[Exercise data]
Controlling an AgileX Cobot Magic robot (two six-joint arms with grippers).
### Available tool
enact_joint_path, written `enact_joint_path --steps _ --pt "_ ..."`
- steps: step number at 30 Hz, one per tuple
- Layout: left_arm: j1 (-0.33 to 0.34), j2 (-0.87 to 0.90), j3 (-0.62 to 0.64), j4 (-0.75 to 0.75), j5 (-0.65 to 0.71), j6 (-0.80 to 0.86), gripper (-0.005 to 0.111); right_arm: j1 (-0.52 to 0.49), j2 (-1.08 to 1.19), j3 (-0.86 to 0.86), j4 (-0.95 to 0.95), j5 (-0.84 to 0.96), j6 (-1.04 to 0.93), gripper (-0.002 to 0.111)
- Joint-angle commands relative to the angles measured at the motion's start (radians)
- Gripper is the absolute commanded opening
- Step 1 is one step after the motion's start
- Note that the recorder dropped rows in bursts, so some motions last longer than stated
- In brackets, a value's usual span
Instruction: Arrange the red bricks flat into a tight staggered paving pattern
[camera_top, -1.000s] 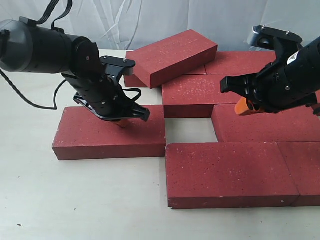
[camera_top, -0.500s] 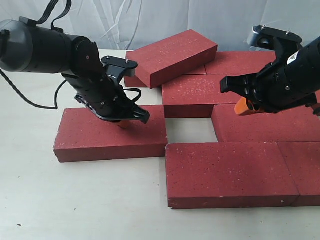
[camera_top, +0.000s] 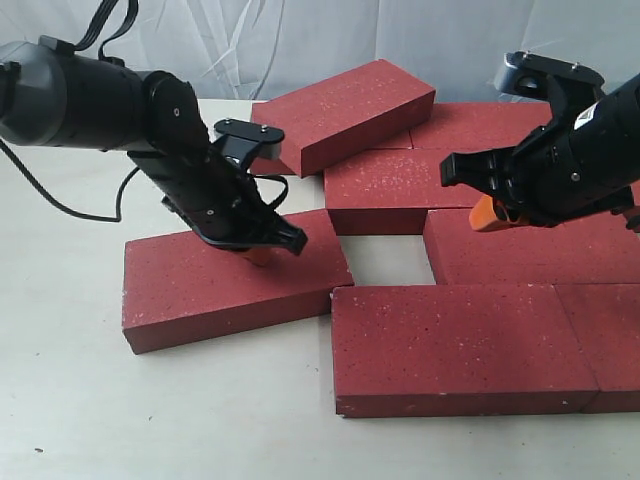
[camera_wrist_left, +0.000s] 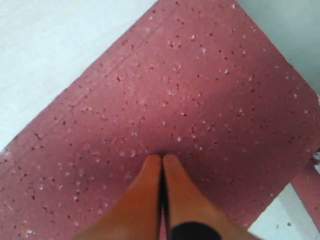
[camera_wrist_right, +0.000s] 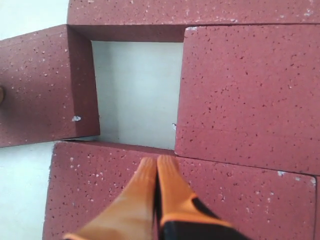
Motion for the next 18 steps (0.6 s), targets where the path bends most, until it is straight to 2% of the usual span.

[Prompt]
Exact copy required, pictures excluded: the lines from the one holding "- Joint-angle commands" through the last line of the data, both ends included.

[Answer for this exercise]
- Joint-angle commands relative to the angles measured at the motion's start (radians)
- Gripper is the absolute commanded opening
- Step 1 is one step after the motion's start
- Note that the recorder dropped rows in bursts, so some motions last longer than stated
- In brackets, a value's usual span
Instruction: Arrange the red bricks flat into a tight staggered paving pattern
[camera_top, -1.000s] 
[camera_top, -0.500s] 
[camera_top, +0.000s] 
[camera_wrist_left, +0.000s] 
[camera_wrist_right, +0.000s] 
Motion for the next 18 steps (0.6 s), targets where the path bends most, until it is straight to 2% of the usual span.

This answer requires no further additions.